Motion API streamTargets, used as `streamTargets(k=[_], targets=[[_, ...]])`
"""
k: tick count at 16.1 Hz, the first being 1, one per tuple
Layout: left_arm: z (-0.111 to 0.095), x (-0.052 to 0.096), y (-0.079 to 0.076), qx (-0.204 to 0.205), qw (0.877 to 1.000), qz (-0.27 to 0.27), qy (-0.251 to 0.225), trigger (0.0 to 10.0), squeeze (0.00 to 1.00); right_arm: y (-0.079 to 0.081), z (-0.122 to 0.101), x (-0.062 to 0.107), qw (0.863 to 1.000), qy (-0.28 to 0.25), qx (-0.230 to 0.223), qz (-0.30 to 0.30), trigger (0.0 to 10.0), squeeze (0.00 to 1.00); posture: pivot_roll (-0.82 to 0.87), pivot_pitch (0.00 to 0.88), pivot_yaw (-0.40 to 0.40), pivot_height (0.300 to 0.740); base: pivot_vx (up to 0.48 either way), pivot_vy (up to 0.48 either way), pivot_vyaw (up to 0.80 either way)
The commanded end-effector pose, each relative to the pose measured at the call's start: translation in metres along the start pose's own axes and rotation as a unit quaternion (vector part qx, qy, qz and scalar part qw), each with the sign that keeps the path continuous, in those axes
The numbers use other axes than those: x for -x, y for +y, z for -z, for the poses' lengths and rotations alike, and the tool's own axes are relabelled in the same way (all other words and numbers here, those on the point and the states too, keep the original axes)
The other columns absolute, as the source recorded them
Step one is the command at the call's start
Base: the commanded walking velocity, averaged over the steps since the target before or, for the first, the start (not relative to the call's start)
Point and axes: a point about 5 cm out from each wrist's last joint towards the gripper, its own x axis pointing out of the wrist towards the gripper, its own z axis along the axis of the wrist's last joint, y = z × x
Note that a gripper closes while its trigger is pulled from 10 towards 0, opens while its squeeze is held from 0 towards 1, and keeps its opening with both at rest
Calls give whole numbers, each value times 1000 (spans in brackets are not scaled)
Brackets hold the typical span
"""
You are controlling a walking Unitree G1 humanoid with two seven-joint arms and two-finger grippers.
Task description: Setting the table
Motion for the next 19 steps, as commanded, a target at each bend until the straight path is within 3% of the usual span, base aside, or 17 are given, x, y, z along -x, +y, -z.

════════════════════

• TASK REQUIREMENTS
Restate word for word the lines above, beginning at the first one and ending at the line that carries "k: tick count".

• EXERCISE RESULT
Motion API streamTargets, used as `streamTargets(k=[_], targets=[[_, ...]])`
"""
k: tick count at 16.1 Hz, the first being 1, one per tuple

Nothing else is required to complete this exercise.